Proof of Concept for Hardware-in-the-Loop Based Knock Detection Calibration 2021-01-0424
Knock control is one of the most vital functions for safe and fuel-efficient operation of gasoline engines. However, all knock control strategies rely on accurate knock detection to operate the engine close to the optimal set point.
Knock detection is usually calibrated on the engine test bench, requiring the engine to run with knocking combustion in a time-consuming multi-stage campaign. Model-based calibration significantly reduces calibration loops on the test bench. However, this method requires a large effort in building and validating the model, which is often limited by the lack of function documentation, available measurements or hardware representation. As the software models are often not available, function structures vary between manufacturers and sub model functions are often documented as black boxes. Hence, using the model-based approach is not always possible.

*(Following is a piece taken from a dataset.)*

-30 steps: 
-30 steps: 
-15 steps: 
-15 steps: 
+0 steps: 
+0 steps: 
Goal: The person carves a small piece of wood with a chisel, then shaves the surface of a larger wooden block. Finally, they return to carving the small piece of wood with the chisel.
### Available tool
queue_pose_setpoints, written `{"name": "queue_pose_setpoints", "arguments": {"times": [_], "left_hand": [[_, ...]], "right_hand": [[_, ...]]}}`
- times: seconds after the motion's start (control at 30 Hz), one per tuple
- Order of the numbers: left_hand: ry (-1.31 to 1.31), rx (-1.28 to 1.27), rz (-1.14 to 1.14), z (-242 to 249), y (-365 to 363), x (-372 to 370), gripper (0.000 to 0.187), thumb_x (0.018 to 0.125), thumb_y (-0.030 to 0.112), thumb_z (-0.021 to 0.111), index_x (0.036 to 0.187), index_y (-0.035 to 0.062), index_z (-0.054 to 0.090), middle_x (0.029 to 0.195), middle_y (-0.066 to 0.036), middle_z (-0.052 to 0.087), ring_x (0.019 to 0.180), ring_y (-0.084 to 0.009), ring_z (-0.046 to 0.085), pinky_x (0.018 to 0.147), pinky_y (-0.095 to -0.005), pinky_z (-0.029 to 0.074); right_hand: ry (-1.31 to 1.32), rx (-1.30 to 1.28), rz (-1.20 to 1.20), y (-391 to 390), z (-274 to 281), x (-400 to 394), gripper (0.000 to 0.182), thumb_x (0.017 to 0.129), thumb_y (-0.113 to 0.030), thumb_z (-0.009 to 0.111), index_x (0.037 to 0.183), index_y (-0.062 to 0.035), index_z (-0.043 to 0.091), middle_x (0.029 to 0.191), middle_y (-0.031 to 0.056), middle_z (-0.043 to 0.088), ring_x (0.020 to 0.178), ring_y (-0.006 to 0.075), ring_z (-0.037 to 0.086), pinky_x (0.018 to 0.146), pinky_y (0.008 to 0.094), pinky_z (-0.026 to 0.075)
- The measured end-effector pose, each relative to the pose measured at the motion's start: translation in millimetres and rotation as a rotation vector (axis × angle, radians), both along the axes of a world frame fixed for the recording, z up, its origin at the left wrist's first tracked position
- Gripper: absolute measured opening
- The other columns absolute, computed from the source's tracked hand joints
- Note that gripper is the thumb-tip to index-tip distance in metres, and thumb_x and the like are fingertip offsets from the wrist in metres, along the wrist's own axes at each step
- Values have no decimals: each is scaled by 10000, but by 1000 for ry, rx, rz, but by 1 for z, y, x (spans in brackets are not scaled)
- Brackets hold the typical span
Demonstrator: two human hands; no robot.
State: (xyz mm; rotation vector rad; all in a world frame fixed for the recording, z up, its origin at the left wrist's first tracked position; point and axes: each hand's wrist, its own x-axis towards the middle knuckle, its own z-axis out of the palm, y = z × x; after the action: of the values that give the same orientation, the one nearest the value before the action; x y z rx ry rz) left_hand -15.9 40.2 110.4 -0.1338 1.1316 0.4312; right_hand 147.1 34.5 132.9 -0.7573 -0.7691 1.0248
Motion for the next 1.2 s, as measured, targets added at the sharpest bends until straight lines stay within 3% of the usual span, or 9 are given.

This article presents a black box calibration approach for knock detection with minimal software documentation where the Engine Control Unit is operated on a Hardware-in-the-Loop rig. For this specific approach, a playback of the recorded engine knock traces is fed sequentially into the Engine Control Unit. To achieve fast runtimes, an automated Hardware-in-the-Loop environment is implemented with the help of MATLAB, ETAS INCA-MIP and IPG RealtimeMaker. This setup allows to evaluate variations of knock window lengths, knock window start angles and filter combinations. This paper describes a method to calibrate the Engine Control Unit’s function, without detailed architectural knowledge of the software, to accurately detect the knocking combustion cycles.
The validation of the calibration from the introduced Hardware-in-the-Loop method reveals an acceptable accuracy (<5% error) and is therefore suitable for knock detection. This method significantly decreases the required engine test-bench time and human effort in comparison to conventional approaches and is better suited than the model-based approach in some cases.